(INFORMATION SHOWN)

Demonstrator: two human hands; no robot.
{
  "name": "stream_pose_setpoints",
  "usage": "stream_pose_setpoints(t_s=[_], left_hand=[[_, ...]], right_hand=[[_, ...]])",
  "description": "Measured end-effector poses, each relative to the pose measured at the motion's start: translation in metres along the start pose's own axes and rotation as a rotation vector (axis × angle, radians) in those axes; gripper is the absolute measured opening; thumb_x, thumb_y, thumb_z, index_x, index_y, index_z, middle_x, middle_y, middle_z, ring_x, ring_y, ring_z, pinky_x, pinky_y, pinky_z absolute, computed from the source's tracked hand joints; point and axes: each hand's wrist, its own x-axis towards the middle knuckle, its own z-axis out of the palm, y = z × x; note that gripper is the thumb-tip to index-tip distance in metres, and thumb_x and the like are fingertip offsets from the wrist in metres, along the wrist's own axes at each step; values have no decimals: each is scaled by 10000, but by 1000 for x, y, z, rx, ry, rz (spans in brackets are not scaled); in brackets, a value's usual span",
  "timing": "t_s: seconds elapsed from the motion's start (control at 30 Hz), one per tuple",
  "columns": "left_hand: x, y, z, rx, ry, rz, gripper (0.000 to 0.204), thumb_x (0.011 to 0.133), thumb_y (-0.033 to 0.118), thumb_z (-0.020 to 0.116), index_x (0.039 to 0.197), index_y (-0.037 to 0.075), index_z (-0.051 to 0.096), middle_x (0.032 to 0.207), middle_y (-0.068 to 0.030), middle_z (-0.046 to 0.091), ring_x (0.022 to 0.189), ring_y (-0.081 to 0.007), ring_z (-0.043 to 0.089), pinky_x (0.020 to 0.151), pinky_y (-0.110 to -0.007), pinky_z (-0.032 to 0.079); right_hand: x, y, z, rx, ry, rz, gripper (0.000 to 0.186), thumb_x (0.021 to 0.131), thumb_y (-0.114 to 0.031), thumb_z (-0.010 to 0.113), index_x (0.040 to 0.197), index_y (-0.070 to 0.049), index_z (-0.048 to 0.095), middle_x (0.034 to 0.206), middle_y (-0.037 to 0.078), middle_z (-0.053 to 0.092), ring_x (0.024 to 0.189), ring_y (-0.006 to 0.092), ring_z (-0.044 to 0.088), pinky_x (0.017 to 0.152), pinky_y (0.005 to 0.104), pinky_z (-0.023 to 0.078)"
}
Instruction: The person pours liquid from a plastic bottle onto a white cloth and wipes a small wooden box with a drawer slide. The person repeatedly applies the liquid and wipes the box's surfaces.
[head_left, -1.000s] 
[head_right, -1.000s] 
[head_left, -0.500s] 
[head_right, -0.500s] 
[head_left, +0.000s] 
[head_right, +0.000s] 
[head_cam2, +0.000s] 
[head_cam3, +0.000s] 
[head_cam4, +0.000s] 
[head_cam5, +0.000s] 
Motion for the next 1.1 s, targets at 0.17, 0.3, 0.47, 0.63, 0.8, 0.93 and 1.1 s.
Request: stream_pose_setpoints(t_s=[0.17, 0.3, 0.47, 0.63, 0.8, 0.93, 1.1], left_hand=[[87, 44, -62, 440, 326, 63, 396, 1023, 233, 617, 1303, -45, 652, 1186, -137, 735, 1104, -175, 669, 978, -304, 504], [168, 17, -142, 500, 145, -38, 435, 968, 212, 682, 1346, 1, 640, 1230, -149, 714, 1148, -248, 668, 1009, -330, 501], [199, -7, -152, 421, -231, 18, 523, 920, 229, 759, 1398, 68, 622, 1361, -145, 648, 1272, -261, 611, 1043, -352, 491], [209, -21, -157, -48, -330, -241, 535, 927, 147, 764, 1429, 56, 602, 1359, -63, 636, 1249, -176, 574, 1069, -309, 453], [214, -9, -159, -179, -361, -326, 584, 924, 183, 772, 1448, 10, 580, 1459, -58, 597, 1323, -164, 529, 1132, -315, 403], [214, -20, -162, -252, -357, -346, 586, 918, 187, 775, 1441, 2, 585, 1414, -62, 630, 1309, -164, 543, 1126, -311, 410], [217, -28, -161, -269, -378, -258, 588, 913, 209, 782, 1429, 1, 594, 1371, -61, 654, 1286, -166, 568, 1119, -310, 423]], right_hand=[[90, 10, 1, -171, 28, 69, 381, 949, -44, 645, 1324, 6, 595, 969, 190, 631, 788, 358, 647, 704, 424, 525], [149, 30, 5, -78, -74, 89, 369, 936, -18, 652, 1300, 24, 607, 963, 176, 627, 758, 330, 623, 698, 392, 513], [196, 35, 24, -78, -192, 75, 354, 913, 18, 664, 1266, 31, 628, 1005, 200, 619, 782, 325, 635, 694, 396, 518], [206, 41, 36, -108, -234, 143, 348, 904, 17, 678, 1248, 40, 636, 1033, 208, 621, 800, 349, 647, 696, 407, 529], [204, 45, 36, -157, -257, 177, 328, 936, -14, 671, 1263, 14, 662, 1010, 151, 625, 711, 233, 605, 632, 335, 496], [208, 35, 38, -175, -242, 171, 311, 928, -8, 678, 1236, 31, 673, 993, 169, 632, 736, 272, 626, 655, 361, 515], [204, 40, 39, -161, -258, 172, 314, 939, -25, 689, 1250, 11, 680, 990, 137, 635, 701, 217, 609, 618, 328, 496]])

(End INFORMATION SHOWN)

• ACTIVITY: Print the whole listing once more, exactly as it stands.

• EXERCISE ANSWER:
Demonstrator: two human hands; no robot.
{
  "name": "stream_pose_setpoints",
  "usage": "stream_pose_setpoints(t_s=[_], left_hand=[[_, ...]], right_hand=[[_, ...]])",
  "description": "Measured end-effector poses, each relative to the pose measured at the motion's start: translation in metres along the start pose's own axes and rotation as a rotation vector (axis × angle, radians) in those axes; gripper is the absolute measured opening; thumb_x, thumb_y, thumb_z, index_x, index_y, index_z, middle_x, middle_y, middle_z, ring_x, ring_y, ring_z, pinky_x, pinky_y, pinky_z absolute, computed from the source's tracked hand joints; point and axes: each hand's wrist, its own x-axis towards the middle knuckle, its own z-axis out of the palm, y = z × x; note that gripper is the thumb-tip to index-tip distance in metres, and thumb_x and the like are fingertip offsets from the wrist in metres, along the wrist's own axes at each step; values have no decimals: each is scaled by 10000, but by 1000 for x, y, z, rx, ry, rz (spans in brackets are not scaled); in brackets, a value's usual span",
  "timing": "t_s: seconds elapsed from the motion's start (control at 30 Hz), one per tuple",
  "columns": "left_hand: x, y, z, rx, ry, rz, gripper (0.000 to 0.204), thumb_x (0.011 to 0.133), thumb_y (-0.033 to 0.118), thumb_z (-0.020 to 0.116), index_x (0.039 to 0.197), index_y (-0.037 to 0.075), index_z (-0.051 to 0.096), middle_x (0.032 to 0.207), middle_y (-0.068 to 0.030), middle_z (-0.046 to 0.091), ring_x (0.022 to 0.189), ring_y (-0.081 to 0.007), ring_z (-0.043 to 0.089), pinky_x (0.020 to 0.151), pinky_y (-0.110 to -0.007), pinky_z (-0.032 to 0.079); right_hand: x, y, z, rx, ry, rz, gripper (0.000 to 0.186), thumb_x (0.021 to 0.131), thumb_y (-0.114 to 0.031), thumb_z (-0.010 to 0.113), index_x (0.040 to 0.197), index_y (-0.070 to 0.049), index_z (-0.048 to 0.095), middle_x (0.034 to 0.206), middle_y (-0.037 to 0.078), middle_z (-0.053 to 0.092), ring_x (0.024 to 0.189), ring_y (-0.006 to 0.092), ring_z (-0.044 to 0.088), pinky_x (0.017 to 0.152), pinky_y (0.005 to 0.104), pinky_z (-0.023 to 0.078)"
}
Instruction: The person pours liquid from a plastic bottle onto a white cloth and wipes a small wooden box with a drawer slide. The person repeatedly applies the liquid and wipes the box's surfaces.
[head_left, -1.000s] 
[head_right, -1.000s] 
[head_left, -0.500s] 
[head_right, -0.500s] 
[head_left, +0.000s] 
[head_right, +0.000s] 
[head_cam2, +0.000s] 
[head_cam3, +0.000s] 
[head_cam4, +0.000s] 
[head_cam5, +0.000s] 
Motion for the next 1.1 s, targets at 0.17, 0.3, 0.47, 0.63, 0.8, 0.93 and 1.1 s.
Request: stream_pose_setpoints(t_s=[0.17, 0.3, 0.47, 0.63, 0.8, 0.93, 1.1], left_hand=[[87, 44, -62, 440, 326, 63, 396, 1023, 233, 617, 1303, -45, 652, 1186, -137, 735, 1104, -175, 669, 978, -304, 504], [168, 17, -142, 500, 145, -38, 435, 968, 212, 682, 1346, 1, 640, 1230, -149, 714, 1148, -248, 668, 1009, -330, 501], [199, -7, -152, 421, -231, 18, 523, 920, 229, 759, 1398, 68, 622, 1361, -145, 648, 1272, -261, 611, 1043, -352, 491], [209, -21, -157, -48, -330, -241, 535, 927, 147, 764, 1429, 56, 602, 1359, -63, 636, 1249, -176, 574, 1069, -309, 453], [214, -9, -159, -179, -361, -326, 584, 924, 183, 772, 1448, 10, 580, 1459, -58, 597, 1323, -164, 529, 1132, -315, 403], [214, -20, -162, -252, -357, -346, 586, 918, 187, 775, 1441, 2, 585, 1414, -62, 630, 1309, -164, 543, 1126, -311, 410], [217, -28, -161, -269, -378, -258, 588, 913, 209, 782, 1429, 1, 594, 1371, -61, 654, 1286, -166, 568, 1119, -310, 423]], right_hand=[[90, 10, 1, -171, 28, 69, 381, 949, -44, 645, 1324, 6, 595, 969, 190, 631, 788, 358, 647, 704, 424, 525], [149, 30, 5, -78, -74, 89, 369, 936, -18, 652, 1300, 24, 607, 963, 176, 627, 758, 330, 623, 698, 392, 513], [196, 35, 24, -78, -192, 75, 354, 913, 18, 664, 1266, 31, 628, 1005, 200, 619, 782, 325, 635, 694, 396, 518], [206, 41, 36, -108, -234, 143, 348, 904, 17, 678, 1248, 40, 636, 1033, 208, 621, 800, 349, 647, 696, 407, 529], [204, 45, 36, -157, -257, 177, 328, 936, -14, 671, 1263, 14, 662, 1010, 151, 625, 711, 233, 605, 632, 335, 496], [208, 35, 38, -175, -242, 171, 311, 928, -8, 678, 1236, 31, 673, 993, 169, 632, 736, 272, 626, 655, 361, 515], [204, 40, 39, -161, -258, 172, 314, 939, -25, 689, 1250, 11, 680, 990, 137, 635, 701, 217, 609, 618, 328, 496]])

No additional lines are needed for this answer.